Notícias

Bicicleta

publicado: 15/07/2022 09h33, última modificação: 15/07/2022 09h33

por Felipe Gesteira*

A sonhada parábola perfeita havia sido alcançada em uma partida oficial. Com o vértice atingido exatamente na posição em que estava o sol, a bola formava momentaneamente um eclipse, obrigando todas as jogadoras na pequena área a dilatar e contrair novamente suas pupilas quando a trajetória começava a seguir seu curso de queda. Janaína não se encandeou, sequer piscou. A jogada ensaiada centenas de vezes permitia que ela conseguisse executar o arremate até de olhos fechados. A curva impecável entre a subida e a descida da bola era uma habilidade peculiar de sua parceira de time. Só o sol que não estava nos planos, mas veio a calhar como uma sorte de campeã para aquela final. Ela dá as costas para o gol pouco preocupada com quem está atrás a defender, salta, pedala no momento exato e desfere o chute da bicicleta, mandando a bola no ângulo superior da goleira, indefensável, impossível, incontestável…

— Manhêêêêê, faz minha vitamina! — grita sua menina mais nova, da cozinha.

Janaína levanta em sobressalto ao perceber que não acordou com o toque do despertador. Ainda na cama está o tablet que ela usa para assistir aos jogos de craques da Seleção e tomar como inspiração. A filha mais velha sai do banho, pois já consegue se virar sozinha até certo ponto, enquanto a pequena revira a cozinha ameaçando ligar o liquidificador, num ímpeto que mistura desobediência, provocação e a tentativa de descobrir o quanto pode ser independente.

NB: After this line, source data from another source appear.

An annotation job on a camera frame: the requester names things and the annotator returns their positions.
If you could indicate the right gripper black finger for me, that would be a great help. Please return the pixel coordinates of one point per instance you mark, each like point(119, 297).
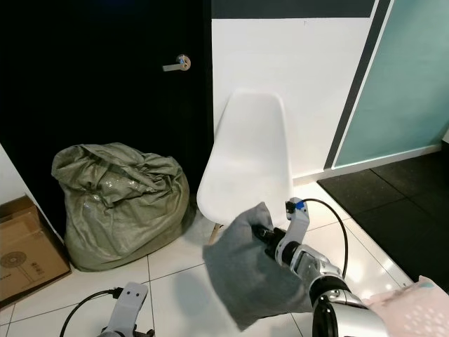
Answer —
point(262, 232)

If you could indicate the pink pillow with orange pattern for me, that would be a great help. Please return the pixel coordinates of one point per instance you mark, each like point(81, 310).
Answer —
point(414, 309)

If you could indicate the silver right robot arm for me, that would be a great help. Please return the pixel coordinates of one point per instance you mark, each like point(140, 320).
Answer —
point(344, 309)

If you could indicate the white plastic chair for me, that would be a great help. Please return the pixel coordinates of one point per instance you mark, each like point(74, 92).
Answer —
point(245, 154)

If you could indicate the black floor mat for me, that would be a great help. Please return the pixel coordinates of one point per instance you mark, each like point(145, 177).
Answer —
point(393, 210)

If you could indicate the green woven sack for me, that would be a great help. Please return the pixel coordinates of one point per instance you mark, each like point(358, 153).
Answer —
point(119, 210)

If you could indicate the brown cardboard box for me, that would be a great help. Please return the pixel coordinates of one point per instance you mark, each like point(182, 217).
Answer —
point(28, 249)

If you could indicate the black door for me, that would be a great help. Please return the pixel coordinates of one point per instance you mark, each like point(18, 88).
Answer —
point(98, 105)

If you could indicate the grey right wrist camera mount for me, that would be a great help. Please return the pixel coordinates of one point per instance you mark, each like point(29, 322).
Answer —
point(298, 225)

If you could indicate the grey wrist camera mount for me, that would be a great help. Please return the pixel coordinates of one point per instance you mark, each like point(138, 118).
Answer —
point(126, 309)
point(298, 225)

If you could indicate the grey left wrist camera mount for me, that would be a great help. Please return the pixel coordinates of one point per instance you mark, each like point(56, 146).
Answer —
point(126, 309)

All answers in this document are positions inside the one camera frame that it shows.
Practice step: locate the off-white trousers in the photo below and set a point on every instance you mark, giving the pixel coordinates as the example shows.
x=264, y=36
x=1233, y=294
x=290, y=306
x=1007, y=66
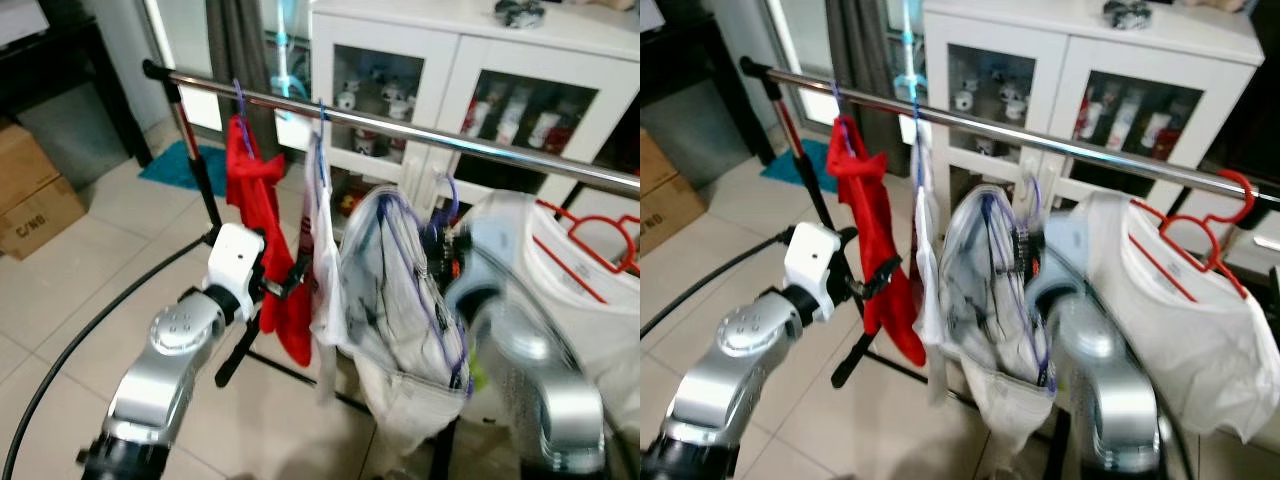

“Mãe” é o nome mais doce na boca das pequenas. Se Janaína recebesse um centavo a cada vez que a palavra fosse pronunciada, nem precisaria mais trabalhar. Viveria de renda e poderia usar todo o seu tempo livre para jogar futebol de areia. 

É verdade que em algum momento da adolescência ela sonhou em ser atleta profissional. A vida lhe deu outros rumos. Hoje encontra a plenitude quando consegue terminar todas as demandas do dia e chegar inteira ao treino na quadra de areia da praça em frente à sua casa. Na teoria, basta atravessar a rua, mas nem sempre funciona. A lida de cuidar sozinha das crianças muitas vezes a coloca a assistir aos treinos da varanda, com as mãos na tela de proteção. 

Enquanto colocava duas bananas, leite, achocolatado e gelo no copo do liquidificador, Janaína planejava milimetricamente seu dia para chegar à noite com tudo tranquilo, ainda considerando o tempo de trânsito em todos os trajetos: deixar as filhas na escola às 7h, ir trabalhar, buscar ao meio-dia, descongelar o almoço, arrumar para sair novamente, deixar na natação, depois levar para brincar na praça, cansá-las bastante, torcer para dar tudo certo, voltar pra casa, trocar de roupa e, por fim, atravessar a rua novamente, com as meninas a tiracolo, sendo elas as melhores parceiras de treino. 

Tudo parecia se encaixar naquela quinta-feira para uma noite de paz. Nem problema de trânsito, querela com vizinho fofoqueiro, menina com febre, arenga no carro, nada atrapalhava. Na hora da partida amistosa, as crianças se comportavam quase como torcedoras da mãe que estava com a gana de desequilibrar a disputa. Enquanto brincavam na beira da quadra, as pequenas assistiam como podiam.

A bola então subiu. A cena era um déjà vu do sonho que tivera mais cedo. Na parábola perfeita, o vértice fora alcançado quando a bola encobriu a lâmpada do poste. Janaína deu as costas às adversárias, pulou no tempo certo, preparou-se para pedalar e parou no ar quando ouviu o grito misturado com choro, atiçado por um puxão de cabelo, que quase lhe tirou a concentração do gol. 

— Manhêêêêêêê!

*Coluna publicada originalmente na edição impressa de 15 de julho de 2022.